Arch Dermatol. 2001;137(4):511-512. doi:

Adverse cutaneous drug eruptions (ACDEs) are not uncommon, having been reported in 2.2% of all medical inpatients,1 and can cause substantial discomfort, morbidity, or death. Early and accurate diagnosis of ACDEs is, therefore, crucial to minimizing morbidity and mortality by allowing the discontinuation of the offending drug treatment.

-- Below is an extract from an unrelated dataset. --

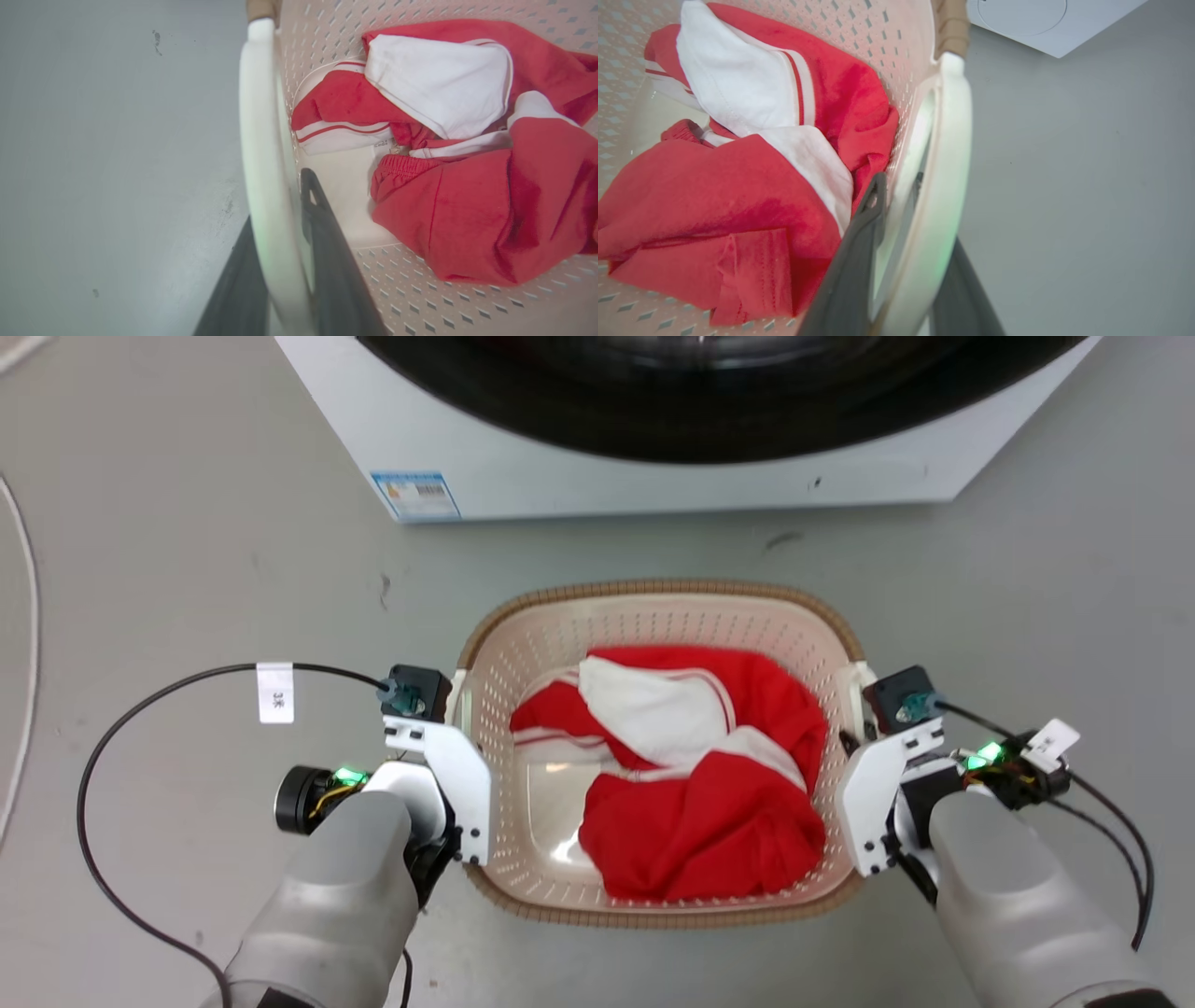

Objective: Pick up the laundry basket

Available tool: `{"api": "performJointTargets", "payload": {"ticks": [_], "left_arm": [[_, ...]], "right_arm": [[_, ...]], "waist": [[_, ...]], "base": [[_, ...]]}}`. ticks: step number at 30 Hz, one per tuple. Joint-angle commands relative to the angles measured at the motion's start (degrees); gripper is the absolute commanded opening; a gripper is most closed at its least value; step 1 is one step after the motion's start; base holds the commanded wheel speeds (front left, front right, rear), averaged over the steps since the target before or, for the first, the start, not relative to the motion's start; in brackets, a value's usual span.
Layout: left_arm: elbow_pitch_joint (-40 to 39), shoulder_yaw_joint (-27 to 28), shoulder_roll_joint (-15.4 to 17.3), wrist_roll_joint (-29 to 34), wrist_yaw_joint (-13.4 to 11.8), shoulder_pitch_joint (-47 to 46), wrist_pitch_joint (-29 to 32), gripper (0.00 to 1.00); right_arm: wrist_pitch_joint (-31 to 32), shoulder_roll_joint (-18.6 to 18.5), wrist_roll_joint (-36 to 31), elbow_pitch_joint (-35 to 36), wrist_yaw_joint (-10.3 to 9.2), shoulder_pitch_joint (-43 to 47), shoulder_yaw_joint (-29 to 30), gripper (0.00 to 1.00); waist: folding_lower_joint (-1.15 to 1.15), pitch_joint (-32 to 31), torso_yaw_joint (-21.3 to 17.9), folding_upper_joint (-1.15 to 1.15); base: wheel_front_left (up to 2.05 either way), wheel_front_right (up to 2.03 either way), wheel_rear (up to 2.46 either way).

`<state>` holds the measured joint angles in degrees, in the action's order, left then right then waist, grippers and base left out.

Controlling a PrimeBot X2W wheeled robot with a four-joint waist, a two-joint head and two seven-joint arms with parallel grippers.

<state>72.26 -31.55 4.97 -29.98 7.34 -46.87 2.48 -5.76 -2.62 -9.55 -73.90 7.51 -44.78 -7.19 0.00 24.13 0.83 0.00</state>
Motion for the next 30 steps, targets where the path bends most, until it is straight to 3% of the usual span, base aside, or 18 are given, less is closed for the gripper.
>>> {"api": "performJointTargets", "payload": {"ticks": [1,15,30], "left_arm": [[-0.3,-0.7,0.8,-0.4,0.1,1.1,0.6,0.0],[-2.5,-6.4,3.1,-7.4,0.1,5.9,7.8,0.0],[-3.6,-11.6,5.2,-13.3,0.1,9.6,13.9,0.0]], "right_arm": [[0.5,-0.5,1.3,0.2,-0.04,1.0,-1.7,0.0],[7.9,-0.4,18.2,1.3,0.01,5.5,-19.1,0.0],[14.1,-0.8,29.2,1.2,0.05,9.6,-29.7,0.0]], "waist": [[0.0,-3.2,0.1,0.0],[0.0,-14.2,-0.6,0.0],[0.0,-22.6,-0.8,0.0]], "base": [[0.0,0.0,0.0],[0.0,0.0,0.0],[0.0,0.0,0.0]]}}
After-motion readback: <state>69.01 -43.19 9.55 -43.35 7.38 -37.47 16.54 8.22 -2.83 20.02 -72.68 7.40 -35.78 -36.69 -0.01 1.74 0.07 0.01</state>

Many clinicians seem to believe that peripheral eosinophilia is a common finding in cutaneous drug eruptions, and so determining an eosinophil count has been part of the traditional diagnostic workup in patients suspected of having ACDEs. Textbooks of dermatology teach that eosinophilia is an "important clue" to2 and provides "supportive evidence" for3 a diagnosis of ACDE. On the other hand, it is clearly stated in Dermatology in General Medicine4 that an elevated peripheral eosinophil count is an uncommon finding in cutaneous drug eruptions, and therefore, contrary to popular belief, its presence or absence is of little value in excluding or confirming the diagnosis. The dearth of statistical information in the literature regarding the strength of association between eosinophilia and ACDEs may have contributed to this confusion. Therefore, we undertook a study to quantify the association of peripheral eosinophilia with ACDEs.